Just trying to keep myself accountable as I've promised myself that I would write more this year :)

Week ending Sunday 12th January

Completed: book review for Brenda (500 words)
Blog post for Brenda (900 words)
Blog post for path: ethic (1100 words)

In progress: short story, 'Pets are People, Too', sitting on approx 2500 words


Goals for this week

Complete PAPT story ready for proofing and editing
path: ethic post on Friday
New blog post Brenda
Two poems for The Pretend Parent anthology

Bigger is best?

So the other day, as I was having my crisis of confidence about my story (and so, of course, about my writing in general, because that's how I roll ;P ) I began to think about how we view writers of fiction, and in particular, the novel.
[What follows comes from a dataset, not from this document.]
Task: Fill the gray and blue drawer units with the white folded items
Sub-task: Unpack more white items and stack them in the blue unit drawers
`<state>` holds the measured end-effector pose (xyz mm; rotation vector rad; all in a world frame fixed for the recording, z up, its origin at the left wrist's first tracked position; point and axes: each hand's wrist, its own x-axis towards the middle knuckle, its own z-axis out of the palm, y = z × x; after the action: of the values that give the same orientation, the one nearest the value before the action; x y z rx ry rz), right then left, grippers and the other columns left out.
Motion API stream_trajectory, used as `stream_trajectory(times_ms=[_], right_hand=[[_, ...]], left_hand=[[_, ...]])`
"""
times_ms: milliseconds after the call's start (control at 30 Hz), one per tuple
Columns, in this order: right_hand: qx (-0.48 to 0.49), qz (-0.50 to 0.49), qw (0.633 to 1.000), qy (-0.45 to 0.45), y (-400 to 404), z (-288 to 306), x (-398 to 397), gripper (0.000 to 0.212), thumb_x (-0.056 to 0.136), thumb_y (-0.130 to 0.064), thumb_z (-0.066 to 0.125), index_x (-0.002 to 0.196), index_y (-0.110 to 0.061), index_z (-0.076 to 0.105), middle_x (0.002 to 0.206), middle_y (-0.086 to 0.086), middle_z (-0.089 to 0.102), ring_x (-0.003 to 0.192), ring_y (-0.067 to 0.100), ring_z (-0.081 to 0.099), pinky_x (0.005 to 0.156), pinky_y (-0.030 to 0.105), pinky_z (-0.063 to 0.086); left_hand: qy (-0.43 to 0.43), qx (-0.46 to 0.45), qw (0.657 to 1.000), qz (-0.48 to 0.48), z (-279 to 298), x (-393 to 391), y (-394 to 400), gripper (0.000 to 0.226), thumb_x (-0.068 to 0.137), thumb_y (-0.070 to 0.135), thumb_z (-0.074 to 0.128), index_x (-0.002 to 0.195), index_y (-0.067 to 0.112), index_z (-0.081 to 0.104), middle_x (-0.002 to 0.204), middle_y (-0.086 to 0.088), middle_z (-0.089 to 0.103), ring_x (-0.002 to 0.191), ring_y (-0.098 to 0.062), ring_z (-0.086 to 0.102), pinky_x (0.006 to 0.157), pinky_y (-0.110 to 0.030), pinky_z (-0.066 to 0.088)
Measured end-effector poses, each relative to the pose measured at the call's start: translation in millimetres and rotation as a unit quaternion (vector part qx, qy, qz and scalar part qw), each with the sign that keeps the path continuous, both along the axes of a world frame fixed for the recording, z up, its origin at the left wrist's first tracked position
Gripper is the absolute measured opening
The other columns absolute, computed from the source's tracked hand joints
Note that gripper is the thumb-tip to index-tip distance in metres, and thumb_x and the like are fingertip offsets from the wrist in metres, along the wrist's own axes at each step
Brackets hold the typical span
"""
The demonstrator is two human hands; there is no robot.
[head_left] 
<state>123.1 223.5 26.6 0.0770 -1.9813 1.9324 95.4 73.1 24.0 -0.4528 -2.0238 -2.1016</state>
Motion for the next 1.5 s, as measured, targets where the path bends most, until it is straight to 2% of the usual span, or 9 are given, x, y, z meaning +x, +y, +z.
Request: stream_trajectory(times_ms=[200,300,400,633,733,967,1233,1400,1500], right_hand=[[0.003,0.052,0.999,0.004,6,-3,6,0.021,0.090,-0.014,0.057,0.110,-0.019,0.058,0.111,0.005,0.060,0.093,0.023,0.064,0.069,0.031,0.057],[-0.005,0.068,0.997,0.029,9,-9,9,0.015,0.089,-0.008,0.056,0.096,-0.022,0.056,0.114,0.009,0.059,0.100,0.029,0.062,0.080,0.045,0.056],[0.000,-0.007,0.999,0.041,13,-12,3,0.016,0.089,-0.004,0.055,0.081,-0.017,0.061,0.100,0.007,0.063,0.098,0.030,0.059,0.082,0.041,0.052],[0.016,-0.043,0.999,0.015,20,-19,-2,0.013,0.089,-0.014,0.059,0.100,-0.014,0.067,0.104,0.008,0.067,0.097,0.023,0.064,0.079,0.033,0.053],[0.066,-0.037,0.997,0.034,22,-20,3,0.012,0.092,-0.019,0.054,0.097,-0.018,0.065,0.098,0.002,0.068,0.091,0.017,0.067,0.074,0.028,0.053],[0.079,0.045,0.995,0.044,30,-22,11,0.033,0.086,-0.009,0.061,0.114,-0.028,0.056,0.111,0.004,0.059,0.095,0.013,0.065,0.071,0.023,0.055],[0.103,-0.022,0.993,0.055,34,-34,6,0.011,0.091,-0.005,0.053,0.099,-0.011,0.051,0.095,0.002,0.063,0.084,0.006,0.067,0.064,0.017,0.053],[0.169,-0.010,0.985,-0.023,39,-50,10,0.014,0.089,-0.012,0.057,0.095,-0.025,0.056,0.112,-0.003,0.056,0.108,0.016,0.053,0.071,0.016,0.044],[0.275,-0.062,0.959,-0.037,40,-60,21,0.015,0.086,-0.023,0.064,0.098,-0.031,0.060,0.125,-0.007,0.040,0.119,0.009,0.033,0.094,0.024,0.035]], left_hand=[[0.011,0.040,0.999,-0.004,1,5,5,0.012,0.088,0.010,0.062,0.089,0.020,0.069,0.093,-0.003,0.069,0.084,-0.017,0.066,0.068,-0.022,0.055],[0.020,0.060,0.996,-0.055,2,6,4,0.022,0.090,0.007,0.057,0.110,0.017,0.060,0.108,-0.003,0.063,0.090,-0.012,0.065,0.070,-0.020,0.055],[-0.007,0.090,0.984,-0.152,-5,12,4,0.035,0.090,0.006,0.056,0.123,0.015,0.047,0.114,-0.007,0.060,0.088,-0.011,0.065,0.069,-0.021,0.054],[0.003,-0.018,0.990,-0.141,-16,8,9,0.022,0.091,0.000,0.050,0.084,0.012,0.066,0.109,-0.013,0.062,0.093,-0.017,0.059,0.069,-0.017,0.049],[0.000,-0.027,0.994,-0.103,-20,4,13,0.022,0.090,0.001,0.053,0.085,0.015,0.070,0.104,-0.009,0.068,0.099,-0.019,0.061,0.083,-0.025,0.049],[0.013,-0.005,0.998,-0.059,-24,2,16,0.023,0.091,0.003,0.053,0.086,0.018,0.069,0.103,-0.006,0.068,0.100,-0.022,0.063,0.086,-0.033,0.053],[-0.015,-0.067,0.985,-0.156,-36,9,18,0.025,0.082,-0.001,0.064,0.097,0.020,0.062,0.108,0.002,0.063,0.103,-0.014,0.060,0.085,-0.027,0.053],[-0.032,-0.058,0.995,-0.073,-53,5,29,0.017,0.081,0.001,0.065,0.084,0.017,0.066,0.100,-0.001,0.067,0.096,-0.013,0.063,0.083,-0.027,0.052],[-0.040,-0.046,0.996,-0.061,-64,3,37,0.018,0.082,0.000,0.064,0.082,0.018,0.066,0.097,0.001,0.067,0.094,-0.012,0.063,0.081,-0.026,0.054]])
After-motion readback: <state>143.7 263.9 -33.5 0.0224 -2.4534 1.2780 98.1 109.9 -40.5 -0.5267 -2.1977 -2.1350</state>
Because I always thought that I would write novels. My short stories have never been 'short'. Even in day to day dialogue, I tend to be verbose. And the novel seems to be the pinnacle of writing, doesn't it? Why is that? Surely, it's not because novellists have to work 'harder', or because novels take longer -- that depends on the writer much more than the form. Is it merely public perception? Writing for films is at least as difficult, and but screenwriters don't enjoy the same kind of recognition in the general population. If you're going to see a film, you're probably more likely to want to know who's acting in it rather than who wrote it (unless you're a a writer!). Poets, short story writers... can we really say that they work less hard or that their work is of a lower standard than that of the novellist?
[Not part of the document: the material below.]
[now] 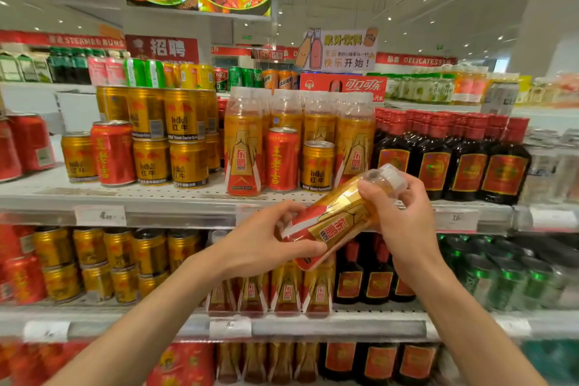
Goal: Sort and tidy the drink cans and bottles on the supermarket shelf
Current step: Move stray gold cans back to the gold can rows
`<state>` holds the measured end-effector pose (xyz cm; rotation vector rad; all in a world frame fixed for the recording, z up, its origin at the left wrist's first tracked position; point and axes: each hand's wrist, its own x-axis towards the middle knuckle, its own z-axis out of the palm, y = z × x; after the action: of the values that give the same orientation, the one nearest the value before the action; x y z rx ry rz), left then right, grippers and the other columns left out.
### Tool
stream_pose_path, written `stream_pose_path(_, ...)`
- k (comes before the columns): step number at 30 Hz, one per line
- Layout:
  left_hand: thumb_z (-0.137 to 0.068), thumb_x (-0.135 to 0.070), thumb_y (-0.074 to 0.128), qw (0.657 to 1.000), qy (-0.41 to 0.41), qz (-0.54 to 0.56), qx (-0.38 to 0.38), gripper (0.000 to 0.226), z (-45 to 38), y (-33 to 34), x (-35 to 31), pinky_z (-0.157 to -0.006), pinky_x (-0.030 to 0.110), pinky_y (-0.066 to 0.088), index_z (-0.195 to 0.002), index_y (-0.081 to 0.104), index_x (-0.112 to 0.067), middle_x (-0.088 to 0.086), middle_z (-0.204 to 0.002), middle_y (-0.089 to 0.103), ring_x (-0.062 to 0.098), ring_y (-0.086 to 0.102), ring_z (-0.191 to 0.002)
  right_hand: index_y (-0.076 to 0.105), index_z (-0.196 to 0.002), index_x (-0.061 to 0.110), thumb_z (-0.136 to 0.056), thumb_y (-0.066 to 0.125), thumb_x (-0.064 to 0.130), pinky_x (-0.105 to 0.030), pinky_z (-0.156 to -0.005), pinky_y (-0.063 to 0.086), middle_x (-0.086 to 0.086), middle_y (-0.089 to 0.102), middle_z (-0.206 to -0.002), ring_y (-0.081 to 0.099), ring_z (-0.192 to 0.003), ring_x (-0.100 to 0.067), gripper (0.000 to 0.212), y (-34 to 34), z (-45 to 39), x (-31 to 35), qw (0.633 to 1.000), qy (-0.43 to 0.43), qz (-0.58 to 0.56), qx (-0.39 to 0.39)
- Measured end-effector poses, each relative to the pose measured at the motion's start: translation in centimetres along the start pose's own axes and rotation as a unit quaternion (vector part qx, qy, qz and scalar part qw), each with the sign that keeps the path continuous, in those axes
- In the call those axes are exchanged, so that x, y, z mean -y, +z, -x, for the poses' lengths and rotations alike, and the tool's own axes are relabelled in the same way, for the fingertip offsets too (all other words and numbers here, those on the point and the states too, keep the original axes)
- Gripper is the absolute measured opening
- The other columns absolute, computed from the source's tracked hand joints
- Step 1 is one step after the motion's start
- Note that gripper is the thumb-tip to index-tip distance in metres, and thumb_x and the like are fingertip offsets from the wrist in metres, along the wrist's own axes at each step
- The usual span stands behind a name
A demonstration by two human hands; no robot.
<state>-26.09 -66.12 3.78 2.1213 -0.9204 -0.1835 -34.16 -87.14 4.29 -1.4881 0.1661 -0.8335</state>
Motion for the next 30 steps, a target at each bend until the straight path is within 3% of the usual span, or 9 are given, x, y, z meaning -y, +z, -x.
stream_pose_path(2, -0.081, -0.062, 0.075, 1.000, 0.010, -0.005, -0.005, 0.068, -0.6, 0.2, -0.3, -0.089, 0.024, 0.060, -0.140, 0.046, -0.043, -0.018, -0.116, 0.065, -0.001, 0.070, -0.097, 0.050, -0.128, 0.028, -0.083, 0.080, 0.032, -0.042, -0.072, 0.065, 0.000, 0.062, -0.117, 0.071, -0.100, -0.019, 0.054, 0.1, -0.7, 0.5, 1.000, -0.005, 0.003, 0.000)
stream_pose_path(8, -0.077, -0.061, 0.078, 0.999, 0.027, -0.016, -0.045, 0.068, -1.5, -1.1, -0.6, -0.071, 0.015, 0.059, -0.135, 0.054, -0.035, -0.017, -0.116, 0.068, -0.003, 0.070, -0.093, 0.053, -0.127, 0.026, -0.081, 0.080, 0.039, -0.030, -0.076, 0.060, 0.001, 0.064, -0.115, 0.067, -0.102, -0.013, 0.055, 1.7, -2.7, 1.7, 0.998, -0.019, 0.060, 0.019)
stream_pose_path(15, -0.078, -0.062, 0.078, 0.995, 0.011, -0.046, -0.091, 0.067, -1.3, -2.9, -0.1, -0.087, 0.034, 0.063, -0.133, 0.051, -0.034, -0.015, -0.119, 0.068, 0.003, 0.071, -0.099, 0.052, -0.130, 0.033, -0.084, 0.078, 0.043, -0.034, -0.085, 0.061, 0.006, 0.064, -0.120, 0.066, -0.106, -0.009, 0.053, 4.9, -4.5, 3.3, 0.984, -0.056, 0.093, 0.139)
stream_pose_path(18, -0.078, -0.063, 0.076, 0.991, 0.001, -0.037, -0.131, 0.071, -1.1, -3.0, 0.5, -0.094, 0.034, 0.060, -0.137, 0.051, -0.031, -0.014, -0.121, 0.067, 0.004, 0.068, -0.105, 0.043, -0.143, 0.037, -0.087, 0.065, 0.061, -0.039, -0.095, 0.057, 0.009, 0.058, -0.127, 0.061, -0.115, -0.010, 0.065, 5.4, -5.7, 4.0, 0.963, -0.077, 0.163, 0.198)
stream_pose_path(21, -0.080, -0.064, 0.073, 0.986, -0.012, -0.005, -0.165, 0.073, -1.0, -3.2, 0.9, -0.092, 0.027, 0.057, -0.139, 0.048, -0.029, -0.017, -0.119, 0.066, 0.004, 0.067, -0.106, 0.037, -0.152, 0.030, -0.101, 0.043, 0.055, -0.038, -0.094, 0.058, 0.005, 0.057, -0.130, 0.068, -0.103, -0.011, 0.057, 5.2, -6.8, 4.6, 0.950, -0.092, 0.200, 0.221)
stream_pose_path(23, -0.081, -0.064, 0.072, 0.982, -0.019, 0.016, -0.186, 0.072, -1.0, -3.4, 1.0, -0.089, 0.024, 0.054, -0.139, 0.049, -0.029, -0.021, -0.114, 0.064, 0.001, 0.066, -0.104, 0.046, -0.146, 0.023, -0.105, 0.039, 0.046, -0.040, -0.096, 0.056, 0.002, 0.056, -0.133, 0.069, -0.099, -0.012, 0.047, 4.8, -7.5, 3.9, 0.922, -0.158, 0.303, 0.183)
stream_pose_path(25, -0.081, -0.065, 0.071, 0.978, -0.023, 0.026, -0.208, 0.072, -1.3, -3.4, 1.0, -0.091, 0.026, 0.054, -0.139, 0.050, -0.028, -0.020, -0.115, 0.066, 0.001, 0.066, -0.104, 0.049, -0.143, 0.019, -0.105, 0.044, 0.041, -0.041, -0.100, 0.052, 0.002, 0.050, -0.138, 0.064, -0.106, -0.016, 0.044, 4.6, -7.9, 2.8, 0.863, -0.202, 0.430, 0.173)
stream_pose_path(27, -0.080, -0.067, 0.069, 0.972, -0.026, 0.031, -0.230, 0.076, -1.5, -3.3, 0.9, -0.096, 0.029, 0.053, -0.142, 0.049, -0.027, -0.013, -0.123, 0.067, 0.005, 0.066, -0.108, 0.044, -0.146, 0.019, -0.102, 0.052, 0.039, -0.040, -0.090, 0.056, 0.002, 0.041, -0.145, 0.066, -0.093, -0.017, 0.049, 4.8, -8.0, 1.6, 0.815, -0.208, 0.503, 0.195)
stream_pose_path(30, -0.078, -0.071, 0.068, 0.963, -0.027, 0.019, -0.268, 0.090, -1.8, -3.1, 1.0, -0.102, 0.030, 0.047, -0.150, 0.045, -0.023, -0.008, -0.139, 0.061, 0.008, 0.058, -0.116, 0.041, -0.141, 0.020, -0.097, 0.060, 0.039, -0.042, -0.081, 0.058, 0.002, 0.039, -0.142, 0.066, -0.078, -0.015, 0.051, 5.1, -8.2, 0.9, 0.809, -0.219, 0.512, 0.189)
What is it about the novel that we find inspiring? It must be the sheer length of the work, and the fact that so many people aspire to writing one -- 'one day, I'll write a book...' -- and so we hold those who actually finish one in such high regard. As we should! Finishing a novel is no mean feat. We should absolutely congratulate those who manage it. But as I work on short stories for submission at the moment, and as I re-write and edit and analyse every sentence, or when I'm writing a haiku and I scrap draft after draft in order to get just the right words in just the right order, I feel a little sad that the mainstream preference is so weighted to stories of a longer length. Surely, we should celebrate all forms of writing? Surely, we should respect that size is not the only thing that matters? Wouldn't it be great, if when someone said, 'I'm a writer', it didn't matter what kind of writing it was?
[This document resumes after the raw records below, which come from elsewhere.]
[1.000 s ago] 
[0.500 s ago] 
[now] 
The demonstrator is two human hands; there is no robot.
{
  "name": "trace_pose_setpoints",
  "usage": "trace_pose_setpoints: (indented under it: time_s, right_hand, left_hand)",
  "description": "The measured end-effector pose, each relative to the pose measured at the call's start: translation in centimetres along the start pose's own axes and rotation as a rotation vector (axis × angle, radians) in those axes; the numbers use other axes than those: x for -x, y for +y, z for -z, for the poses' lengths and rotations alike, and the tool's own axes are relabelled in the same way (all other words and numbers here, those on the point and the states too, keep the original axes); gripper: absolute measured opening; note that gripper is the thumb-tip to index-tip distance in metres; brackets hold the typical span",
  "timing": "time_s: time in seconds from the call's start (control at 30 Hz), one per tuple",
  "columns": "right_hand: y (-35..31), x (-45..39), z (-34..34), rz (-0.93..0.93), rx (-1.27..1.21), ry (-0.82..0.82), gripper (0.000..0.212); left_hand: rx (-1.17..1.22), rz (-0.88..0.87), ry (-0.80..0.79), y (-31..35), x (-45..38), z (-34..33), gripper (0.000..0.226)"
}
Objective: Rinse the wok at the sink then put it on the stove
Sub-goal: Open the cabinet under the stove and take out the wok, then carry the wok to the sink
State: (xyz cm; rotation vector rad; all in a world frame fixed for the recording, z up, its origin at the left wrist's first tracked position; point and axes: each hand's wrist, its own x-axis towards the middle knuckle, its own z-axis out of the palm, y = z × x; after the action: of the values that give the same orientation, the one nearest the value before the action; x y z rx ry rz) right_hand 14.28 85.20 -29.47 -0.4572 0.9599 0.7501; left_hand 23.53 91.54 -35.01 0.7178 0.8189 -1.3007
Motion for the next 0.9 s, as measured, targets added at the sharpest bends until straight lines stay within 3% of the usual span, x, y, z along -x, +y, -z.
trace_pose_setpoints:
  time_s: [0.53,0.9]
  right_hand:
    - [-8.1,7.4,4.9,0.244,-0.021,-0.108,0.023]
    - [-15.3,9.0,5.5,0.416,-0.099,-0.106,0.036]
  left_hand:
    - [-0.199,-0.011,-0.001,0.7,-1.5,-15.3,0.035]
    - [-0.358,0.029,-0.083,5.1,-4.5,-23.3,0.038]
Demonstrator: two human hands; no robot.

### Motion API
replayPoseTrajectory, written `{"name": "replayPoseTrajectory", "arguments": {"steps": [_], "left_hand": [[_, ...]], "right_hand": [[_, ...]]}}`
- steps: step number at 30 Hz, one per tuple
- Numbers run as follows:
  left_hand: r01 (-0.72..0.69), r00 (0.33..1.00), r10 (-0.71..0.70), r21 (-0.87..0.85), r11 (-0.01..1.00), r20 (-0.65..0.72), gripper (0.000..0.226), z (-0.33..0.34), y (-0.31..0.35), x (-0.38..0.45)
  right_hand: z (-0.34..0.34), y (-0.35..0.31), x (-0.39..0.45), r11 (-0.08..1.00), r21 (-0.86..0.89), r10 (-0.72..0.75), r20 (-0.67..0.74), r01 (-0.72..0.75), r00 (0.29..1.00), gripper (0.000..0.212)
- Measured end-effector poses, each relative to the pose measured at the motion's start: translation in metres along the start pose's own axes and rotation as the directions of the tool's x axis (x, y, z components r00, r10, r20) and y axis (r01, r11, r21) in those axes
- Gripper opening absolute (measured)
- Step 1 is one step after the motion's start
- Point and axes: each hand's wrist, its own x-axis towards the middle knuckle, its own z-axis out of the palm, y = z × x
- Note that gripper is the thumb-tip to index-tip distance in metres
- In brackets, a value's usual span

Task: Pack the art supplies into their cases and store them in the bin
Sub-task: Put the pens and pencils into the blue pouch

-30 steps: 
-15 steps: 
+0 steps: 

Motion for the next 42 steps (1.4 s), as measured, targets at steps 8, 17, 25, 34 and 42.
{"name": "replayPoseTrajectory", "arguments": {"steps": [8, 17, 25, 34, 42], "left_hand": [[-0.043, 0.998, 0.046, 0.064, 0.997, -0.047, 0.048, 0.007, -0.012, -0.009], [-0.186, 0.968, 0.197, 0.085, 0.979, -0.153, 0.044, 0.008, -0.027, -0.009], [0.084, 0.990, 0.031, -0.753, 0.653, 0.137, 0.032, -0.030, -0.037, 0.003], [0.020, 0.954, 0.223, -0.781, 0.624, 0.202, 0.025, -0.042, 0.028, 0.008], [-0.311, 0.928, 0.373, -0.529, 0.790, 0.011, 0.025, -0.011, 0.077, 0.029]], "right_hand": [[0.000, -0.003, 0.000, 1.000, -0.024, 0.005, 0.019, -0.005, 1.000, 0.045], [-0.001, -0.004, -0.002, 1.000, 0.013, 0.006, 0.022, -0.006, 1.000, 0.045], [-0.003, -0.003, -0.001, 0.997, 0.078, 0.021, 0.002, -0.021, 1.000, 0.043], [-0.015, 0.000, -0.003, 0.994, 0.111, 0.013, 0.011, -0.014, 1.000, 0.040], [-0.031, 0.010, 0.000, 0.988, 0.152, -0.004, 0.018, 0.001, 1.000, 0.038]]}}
Obviously, then you have to contend with those who think you're a slacker who doesn't contribute fully to society, but that's a whole other battle. One artistic problem at a time, OK?!

Giving up.

One of my tasks for this week was to make a monster-sized chart of the basic plot-line of Beth/Story1. I taped some thin card together and spread out the resulting sheet on the coffee table. Got my pencil and marker and some freshly buttered fruit toast, and set to work. And I did it! I worked out the years where the major events would be happening, the ages of my main characters at that point, what conflicts they faced, and other important plot-points. I even wrote a little (in my exercise book, not on the chart) from one of the scenes. I felt accomplished!

Then the next day, I was telling Adam about it. I went through the plot and talked about what was going to happen. And he said, 'it sounds boring.' 'Of course you're going to say that,' I said. 'It's not the kind of thing you would read.' 'But... even if I know that, I... what is the point? Why should I care about these characters? It seems so mundane.'

And I got defensive :D

And then I got upset.

And then I said: 'You're right.'

I don't feel like this is exciting. And even though I know that it is a character based story, not a plot-based story, I have always struggled with it. I've felt it is too mainstream, and I never saw myself as a mainstream writer. Sure. that's probably a bit of arrogance, but I don't mean it like that. I mean, some people do that very well, and I don't think I can. I thought, maybe I could pull it off, and just give it my twist.

The trouble is, I was trying to defend myself and my story to Adam, and I couldn't think of what to say. And normally, if I care strongly about something, I have a list as long as your arm as to why it's important.

When he asked why I wanted to write that story, I said, it was because it seemed easier to write something that was set in our world. All I had to do was research what happened, and write. The other story, the one about the collapse of society, that required world-building. I didn't have time for world-building, I said. I didn't have the energy.

'Bullshit,' he said. Or words to that effect.

'Why did you stop writing the other story?' he asked.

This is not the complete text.